:: WHAT THIS TASK INVOLVES ::
Leaving out the pictures, reproduce each record exactly and in full.

:: DATA FOR THIS TASK ::
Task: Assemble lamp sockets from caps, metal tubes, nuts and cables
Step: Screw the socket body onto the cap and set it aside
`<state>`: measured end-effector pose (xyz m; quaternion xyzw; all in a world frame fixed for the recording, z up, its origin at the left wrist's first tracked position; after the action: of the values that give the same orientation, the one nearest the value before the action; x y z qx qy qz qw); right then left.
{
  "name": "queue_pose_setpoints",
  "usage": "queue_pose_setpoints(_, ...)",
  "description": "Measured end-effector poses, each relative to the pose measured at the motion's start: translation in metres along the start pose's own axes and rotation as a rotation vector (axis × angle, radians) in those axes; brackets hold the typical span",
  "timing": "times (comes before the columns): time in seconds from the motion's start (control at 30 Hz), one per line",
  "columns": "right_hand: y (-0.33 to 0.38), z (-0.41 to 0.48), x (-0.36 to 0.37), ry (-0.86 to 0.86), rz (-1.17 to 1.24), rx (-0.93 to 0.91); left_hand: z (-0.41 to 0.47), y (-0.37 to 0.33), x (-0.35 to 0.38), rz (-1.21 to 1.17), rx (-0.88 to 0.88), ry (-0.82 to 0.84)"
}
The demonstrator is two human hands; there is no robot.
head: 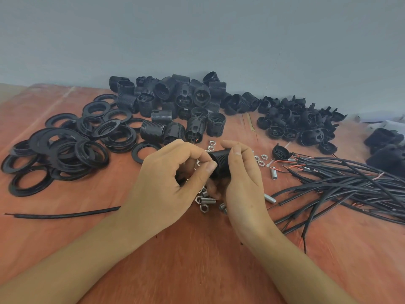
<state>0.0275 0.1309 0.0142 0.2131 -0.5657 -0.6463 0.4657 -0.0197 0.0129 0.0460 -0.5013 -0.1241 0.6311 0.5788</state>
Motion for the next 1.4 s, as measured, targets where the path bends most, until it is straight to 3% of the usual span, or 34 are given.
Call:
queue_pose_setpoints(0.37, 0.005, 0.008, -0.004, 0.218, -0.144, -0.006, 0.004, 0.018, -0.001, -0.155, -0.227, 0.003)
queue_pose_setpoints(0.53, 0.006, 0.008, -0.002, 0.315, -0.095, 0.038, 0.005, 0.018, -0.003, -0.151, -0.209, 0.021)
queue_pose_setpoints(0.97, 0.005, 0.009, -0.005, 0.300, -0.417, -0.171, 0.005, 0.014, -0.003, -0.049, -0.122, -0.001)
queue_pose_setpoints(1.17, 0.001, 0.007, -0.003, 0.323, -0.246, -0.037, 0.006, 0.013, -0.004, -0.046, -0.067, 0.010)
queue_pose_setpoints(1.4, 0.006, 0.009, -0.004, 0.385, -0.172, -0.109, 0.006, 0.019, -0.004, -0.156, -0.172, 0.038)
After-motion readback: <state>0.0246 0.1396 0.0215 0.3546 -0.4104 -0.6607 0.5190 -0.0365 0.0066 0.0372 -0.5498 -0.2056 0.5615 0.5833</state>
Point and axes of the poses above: each hand's wrist, its own z-axis towards the middle knuckle, its own x-axis out of the palm, y = z × x, the point moved 4 cm from there along z, towards the middle knuckle, and after that the axes turned 13 degrees about -x, right-handed, at the moved point
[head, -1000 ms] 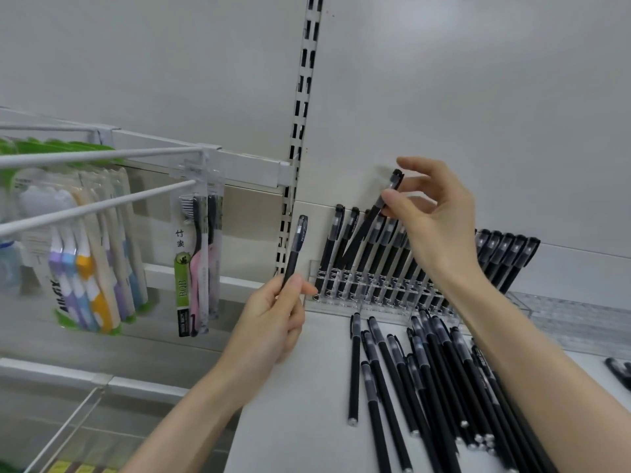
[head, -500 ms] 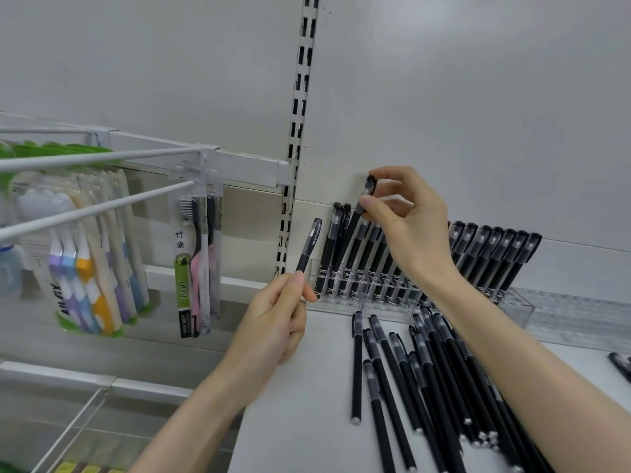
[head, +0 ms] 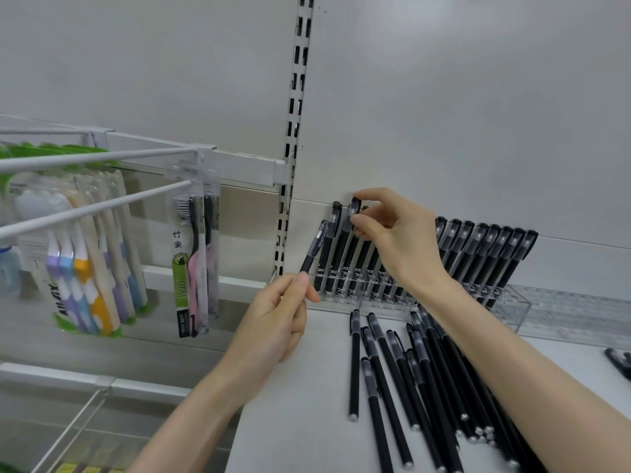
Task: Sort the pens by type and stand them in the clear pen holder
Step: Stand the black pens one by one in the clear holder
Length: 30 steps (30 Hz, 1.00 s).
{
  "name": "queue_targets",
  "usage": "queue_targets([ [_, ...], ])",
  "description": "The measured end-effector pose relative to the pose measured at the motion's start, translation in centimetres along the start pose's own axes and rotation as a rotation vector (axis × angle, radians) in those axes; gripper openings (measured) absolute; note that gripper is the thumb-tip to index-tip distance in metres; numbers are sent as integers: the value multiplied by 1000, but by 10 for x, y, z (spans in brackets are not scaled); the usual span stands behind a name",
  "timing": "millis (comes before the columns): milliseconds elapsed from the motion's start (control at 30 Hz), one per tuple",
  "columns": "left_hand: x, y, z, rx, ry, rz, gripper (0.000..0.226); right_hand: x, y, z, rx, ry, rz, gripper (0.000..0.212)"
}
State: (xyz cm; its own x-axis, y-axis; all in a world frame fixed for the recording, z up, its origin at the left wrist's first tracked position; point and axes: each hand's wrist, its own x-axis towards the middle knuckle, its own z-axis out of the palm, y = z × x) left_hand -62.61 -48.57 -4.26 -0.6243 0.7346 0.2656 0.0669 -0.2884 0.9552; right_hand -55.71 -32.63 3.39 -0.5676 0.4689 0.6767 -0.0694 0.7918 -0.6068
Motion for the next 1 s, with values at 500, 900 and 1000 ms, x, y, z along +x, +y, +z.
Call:
queue_targets([
  [500, -1, 0, 1, 59, -62, 19, 30, -16, -15, -9, 49, -89, 87, 18],
  [900, 0, -3, 7, 230, -84, 154, 22, -32, -27, -8, 506, -270, 280, 38],
  [1000, 0, -5, 5, 407, -27, 202, 17, -26, -31, -17, 451, -164, 240, 34],
])
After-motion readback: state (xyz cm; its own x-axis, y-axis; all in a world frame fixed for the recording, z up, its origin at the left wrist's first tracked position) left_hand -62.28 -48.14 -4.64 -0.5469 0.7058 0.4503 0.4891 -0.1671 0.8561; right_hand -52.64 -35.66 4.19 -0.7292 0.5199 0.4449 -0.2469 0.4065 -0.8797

:: SOLUTION BELOW ::
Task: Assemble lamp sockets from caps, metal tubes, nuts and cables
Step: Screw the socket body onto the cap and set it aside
`<state>`: measured end-effector pose (xyz m; quaternion xyzw; all in a world frame fixed for the recording, z up, its origin at the left wrist's first tracked position; after the action: of the values that give the same orientation, the one nearest the value before the action; x y z qx qy qz qw); right then left.
{
  "name": "queue_pose_setpoints",
  "usage": "queue_pose_setpoints(_, ...)",
  "description": "Measured end-effector poses, each relative to the pose measured at the motion's start: translation in metres along the start pose's own axes and rotation as a rotation vector (axis × angle, radians) in those axes; brackets hold the typical span",
  "timing": "times (comes before the columns): time in seconds from the motion's start (control at 30 Hz), one per line",
  "columns": "right_hand: y (-0.33 to 0.38), z (-0.41 to 0.48), x (-0.36 to 0.37), ry (-0.86 to 0.86), rz (-1.17 to 1.24), rx (-0.93 to 0.91); left_hand: z (-0.41 to 0.47), y (-0.37 to 0.33), x (-0.35 to 0.38), rz (-1.21 to 1.17), rx (-0.88 to 0.88), ry (-0.82 to 0.84)"
}
The demonstrator is two human hands; there is no robot.
head: 
<state>0.0275 0.1309 0.0142 0.2131 -0.5657 -0.6463 0.4657 -0.0197 0.0129 0.0460 -0.5013 -0.1241 0.6311 0.5788</state>
Motion for the next 1.4 s, as measured, targets where the path bends most, until it is straight to 3% of the usual span, or 34 are given.
Call:
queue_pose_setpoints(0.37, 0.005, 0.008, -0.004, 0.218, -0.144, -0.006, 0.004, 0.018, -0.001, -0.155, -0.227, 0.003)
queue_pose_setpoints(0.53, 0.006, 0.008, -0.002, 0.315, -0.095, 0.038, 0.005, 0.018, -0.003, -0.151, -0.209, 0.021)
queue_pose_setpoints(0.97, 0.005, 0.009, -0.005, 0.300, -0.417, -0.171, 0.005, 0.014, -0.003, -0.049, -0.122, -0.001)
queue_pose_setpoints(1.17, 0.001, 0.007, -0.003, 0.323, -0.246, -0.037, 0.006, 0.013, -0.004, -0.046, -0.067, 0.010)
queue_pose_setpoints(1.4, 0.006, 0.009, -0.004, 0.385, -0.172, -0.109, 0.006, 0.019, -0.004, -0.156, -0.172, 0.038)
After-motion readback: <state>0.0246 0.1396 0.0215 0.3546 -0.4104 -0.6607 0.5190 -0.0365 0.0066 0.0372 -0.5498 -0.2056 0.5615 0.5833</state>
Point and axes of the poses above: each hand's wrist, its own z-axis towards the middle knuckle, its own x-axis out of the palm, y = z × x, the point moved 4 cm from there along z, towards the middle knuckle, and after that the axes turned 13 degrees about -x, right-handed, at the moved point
[head, -1000 ms] 
[head, -500 ms] 
[head, +0 ms] 
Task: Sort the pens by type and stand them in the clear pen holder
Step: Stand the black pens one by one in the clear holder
Length: 30 steps (30 Hz, 1.00 s).
{
  "name": "queue_targets",
  "usage": "queue_targets([ [_, ...], ])",
  "description": "The measured end-effector pose relative to the pose measured at the motion's start, translation in centimetres along the start pose's own axes and rotation as a rotation vector (axis × angle, radians) in those axes; gripper openings (measured) absolute; note that gripper is the thumb-tip to index-tip distance in metres; numbers are sent as integers: the value multiplied by 1000, but by 10 for x, y, z (spans in brackets are not scaled); the usual span stands behind a name",
  "timing": "millis (comes before the columns): milliseconds elapsed from the motion's start (control at 30 Hz), one per tuple",
  "columns": "left_hand: x, y, z, rx, ry, rz, gripper (0.000..0.226); right_hand: x, y, z, rx, ry, rz, gripper (0.000..0.212)"
}
State: (xyz cm; its own x-axis, y-axis; all in a world frame fixed for the recording, z up, its origin at the left wrist's first tracked position; point and axes: each hand's wrist, its own x-axis towards the middle knuckle, its own z-axis out of the palm, y = z × x) left_hand -62.61 -48.57 -4.26 -0.6243 0.7346 0.2656 0.0669 -0.2884 0.9552; right_hand -55.71 -32.63 3.39 -0.5676 0.4689 0.6767 -0.0694 0.7918 -0.6068
Motion for the next 1 s, with values at 500, 900 and 1000 ms, x, y, z along +x, +y, +z.
Call:
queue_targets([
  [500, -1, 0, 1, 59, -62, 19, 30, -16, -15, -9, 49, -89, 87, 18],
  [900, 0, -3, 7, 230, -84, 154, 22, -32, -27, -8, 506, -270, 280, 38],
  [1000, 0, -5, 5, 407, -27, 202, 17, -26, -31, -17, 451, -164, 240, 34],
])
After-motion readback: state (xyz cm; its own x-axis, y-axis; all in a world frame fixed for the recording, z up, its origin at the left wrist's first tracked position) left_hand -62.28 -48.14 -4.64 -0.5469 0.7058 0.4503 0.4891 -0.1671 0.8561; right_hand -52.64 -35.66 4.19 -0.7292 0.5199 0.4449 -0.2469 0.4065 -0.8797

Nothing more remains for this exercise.